Das Foto zeigt Fasnachtsdekoration vor einem nebligen Himmel.

Verstörendes Fasnachtsmotto in Allensbach

„Früher normal – heute verboten“ heißt das Motto des diesjährigen „Fasnets-Mäntig-Umzug“. Das wirft Fragen auf – vor allem durch die Aufmachung des zugehörigen Narrenblatts der Allensbacher Alet.
Linda ist Urkonstanzerin und hat nach zehn Jahren Großstadtgeflüster in…

Was war früher normal und ist heute verboten? Woran denkst du, wenn du das diesjährige Motto des Allensbacher Fasnets-Mäntig-Umzug liest? Früher war es normal, dass in der deutschen Sprache nur männliche Personen genannt wurden. Das ist heute zwar nicht verboten, wird aber von einigen verpönt. Früher war es auch normal, dass an Fasnacht Winnetous und Nscho-tschis durch die Gegend hüpften. Auch das ist nicht verboten – im Kontext kultureller Aneignung und mehr Sensibilität für Diskriminierung heute aber durchaus kritisch zu sehen.

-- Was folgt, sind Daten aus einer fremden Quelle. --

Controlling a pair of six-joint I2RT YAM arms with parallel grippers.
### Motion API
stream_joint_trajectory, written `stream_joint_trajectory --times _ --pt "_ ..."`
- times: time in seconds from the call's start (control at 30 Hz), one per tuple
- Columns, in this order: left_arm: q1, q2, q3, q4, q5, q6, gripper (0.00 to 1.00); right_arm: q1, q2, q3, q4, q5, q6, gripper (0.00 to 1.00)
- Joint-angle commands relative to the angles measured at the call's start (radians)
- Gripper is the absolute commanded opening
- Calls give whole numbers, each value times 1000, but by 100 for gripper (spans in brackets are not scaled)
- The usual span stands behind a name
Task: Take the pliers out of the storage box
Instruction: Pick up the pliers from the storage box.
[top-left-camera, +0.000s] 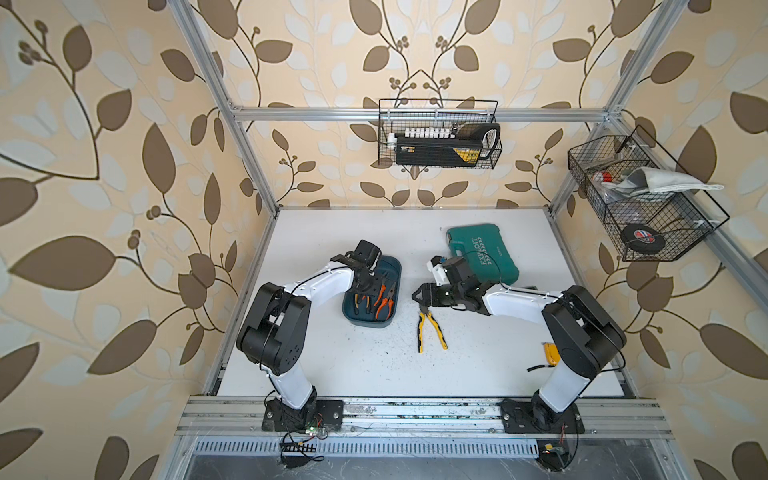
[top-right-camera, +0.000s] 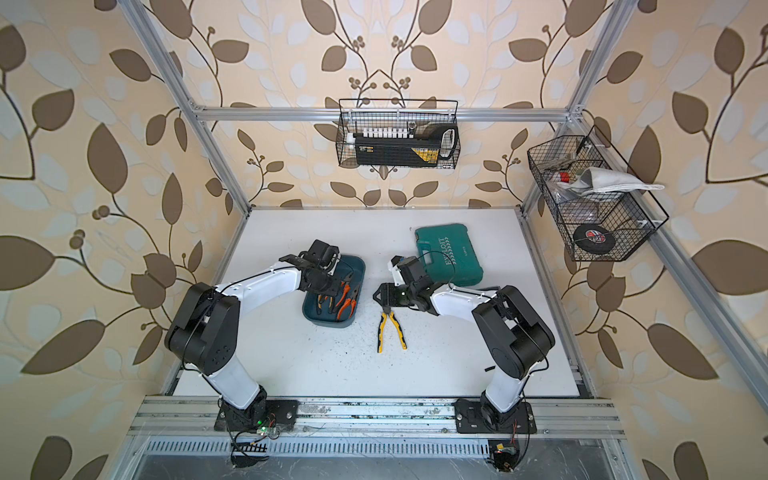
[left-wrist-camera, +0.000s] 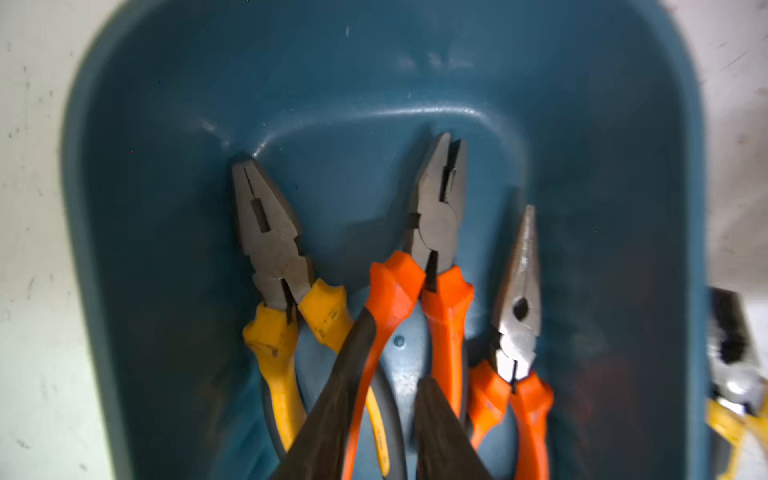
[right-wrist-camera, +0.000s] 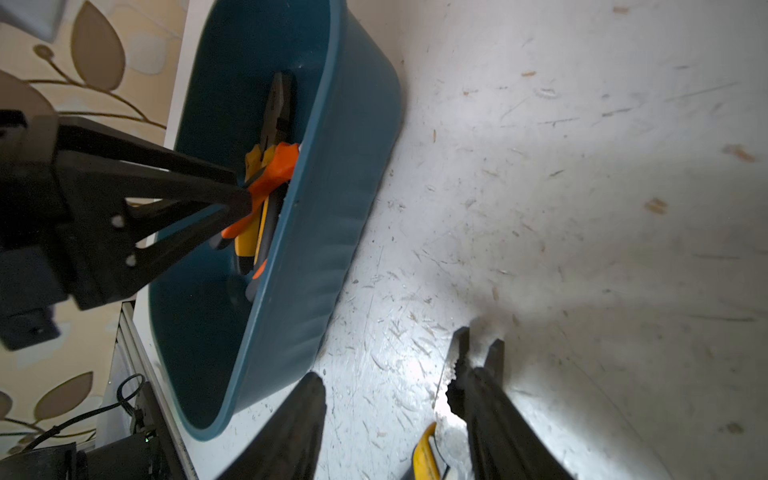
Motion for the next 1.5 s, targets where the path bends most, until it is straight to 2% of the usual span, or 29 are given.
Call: stream_joint_trajectory --times 0.0,0.4,0.67,1.03,1.3,1.47 --pt "-13 21 24 9 -52 41 32 -16 -10 -13 67 -63 16 57" --pt "-44 91 19 38 -71 15 30 -19 -27 -24 72 -73 20 57" --pt "-49 105 34 -15 -99 -84 0 -18 -38 -28 73 -84 22 57" --pt "-52 -77 -9 1 -49 -174 0 -19 -52 -53 146 -155 79 57" --pt "-63 -211 -60 26 -66 -238 0 -19 -47 -61 203 -221 117 57" --pt "-126 -313 -109 79 -99 -298 0 -26 -40 -82 276 -266 176 57"
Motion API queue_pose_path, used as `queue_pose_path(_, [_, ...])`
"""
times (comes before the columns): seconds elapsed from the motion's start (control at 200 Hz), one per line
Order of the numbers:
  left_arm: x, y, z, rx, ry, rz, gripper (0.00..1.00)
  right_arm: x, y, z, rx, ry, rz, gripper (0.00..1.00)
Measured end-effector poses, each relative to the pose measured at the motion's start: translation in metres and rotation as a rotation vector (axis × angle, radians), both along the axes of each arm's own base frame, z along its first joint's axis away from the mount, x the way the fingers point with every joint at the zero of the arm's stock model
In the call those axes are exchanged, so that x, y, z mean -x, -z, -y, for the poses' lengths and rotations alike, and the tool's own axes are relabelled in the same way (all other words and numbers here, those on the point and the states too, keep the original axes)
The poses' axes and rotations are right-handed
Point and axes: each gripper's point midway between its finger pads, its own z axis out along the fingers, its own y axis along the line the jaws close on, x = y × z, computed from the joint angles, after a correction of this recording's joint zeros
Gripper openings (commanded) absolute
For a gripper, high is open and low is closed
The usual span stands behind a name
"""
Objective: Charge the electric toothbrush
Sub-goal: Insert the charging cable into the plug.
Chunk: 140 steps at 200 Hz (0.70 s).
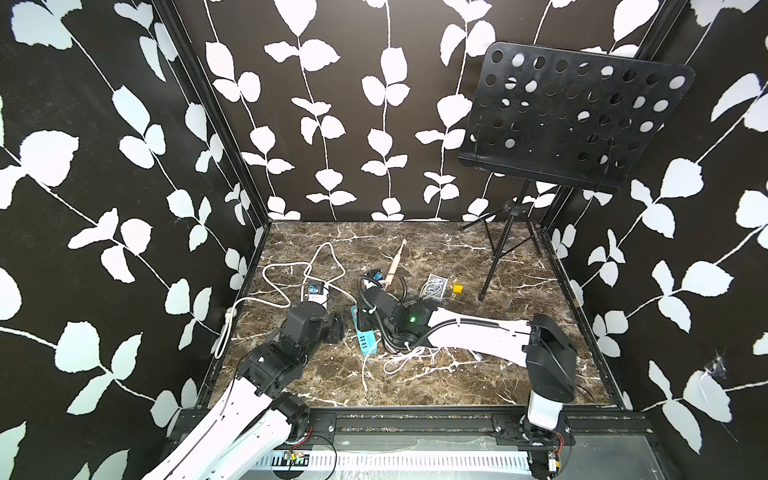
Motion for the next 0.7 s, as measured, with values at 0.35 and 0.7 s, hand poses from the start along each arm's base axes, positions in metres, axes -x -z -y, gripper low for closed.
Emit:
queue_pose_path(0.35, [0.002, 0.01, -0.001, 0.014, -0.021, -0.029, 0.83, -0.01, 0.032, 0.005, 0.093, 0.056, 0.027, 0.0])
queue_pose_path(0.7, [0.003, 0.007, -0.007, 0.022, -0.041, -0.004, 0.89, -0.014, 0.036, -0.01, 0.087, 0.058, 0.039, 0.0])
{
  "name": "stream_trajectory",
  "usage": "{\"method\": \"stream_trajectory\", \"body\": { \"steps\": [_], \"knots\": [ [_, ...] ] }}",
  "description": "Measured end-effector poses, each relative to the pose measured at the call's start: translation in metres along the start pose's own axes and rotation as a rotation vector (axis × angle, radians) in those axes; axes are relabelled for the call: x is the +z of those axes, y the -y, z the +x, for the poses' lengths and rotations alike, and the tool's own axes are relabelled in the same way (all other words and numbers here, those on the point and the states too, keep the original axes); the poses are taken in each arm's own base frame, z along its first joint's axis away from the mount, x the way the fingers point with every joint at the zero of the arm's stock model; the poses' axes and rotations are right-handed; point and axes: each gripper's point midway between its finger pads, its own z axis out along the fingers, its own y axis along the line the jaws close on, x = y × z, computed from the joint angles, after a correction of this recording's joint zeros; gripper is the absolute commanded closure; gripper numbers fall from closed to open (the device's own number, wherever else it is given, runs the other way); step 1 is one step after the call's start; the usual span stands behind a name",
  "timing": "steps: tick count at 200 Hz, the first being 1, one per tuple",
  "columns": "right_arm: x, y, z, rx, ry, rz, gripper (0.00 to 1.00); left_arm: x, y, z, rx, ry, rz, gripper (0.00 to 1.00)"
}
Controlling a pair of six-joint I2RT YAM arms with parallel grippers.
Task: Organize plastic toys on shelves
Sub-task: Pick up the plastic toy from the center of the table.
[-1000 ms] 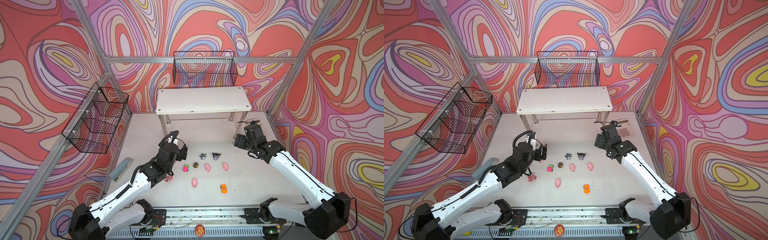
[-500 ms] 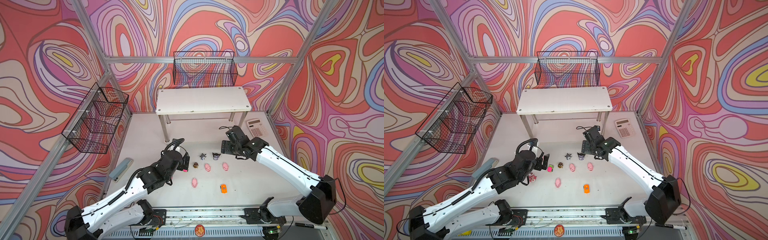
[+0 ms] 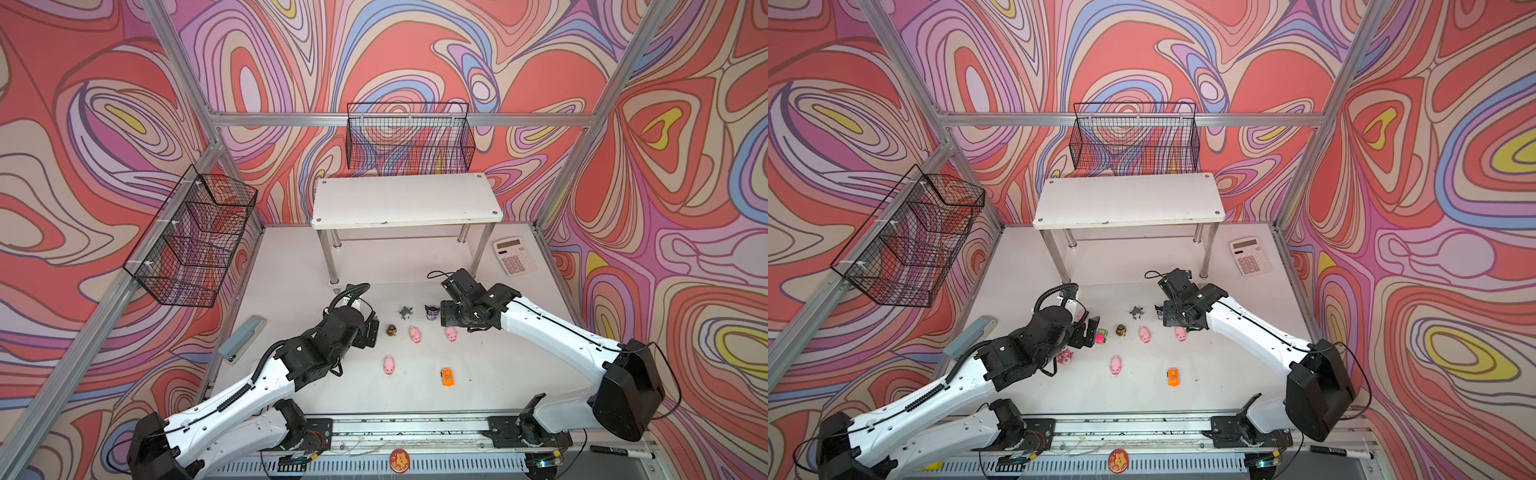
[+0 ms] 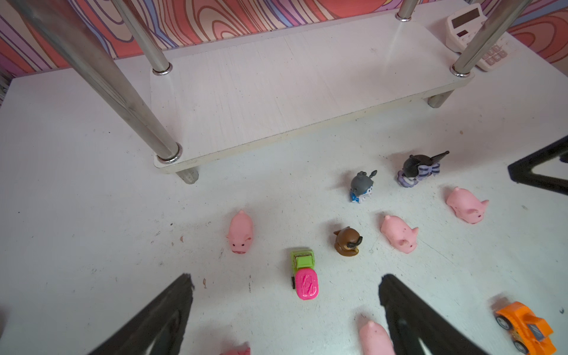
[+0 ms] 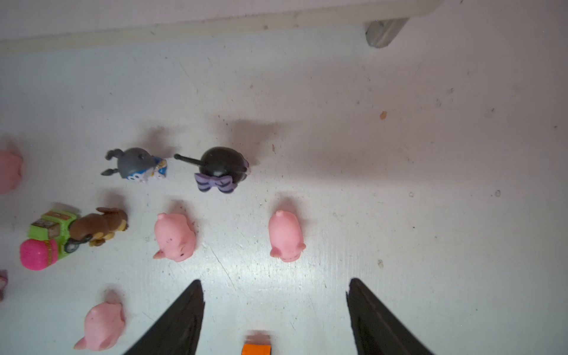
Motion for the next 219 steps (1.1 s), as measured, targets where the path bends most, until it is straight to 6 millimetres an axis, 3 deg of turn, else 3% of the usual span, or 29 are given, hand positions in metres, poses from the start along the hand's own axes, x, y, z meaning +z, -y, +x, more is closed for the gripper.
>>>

Von kultureller Aneignung wird gesprochen, wenn Menschen, die einer dominanten Kultur angehören, Kulturelemente einer Minderheit übernehmen. Diese Elemente werden dann, wie beispielsweise an Fasnacht, in einen anderen Kontext gestellt und ohne Genehmigung oder Anerkennung angeeignet. Personen, die einer Minderheit angehören, sind sozial, politisch oder wirtschaftlich benachteiligt. Sie sind historisch und auch aktuell von Diskriminierung betroffen. Menschen, die unter Diskriminierung leiden, können sich nicht aussuchen, ob sie ihre Kultur als Accessoire tragen oder nicht. Frisuren, wie zum Beispiel Dreadlocks, werden ein wildes, eventuell naturverbundenes Leben gegen die Norm zugeschrieben. Diese Assoziation kommt aber nicht von der Frisur, sondern durch die Zuschreibungen, die die Mehrheitsgesellschaft (in den meisten Fällen die weiße europäische Gesellschaft) den Personen anheftet. Weiße Menschen frisieren sich also ein Image, das sie frei wählen. Sie können diese und das damit verbundene Bild jederzeit wieder ablegen. Von Diskriminierung betroffene Menschen verstecken dagegen meist wichtige Elemente ihrer Kultur, um sich und andere vor noch mehr Diskriminierung zu bewahren. Zusätzlich monetarisiert die Mehrheitsgesellschaft diese kulturellen Elemente, indem sie beispielsweise Schmuck, Kleidung und Federn verkauft. Sie verdient damit Geld, ohne dass die Minderheit davon profitiert. An Fasnacht mischen wir, ohne jegliche Kenntnis über die kulturelle Bedeutung, verschiedene Farben, Stoffe und Federschmuck. Das passiert nicht aus Verehrung von indigenen Gruppen, sondern auf Grundlage der Fantasie weißer Geschichtenerzähler:innen.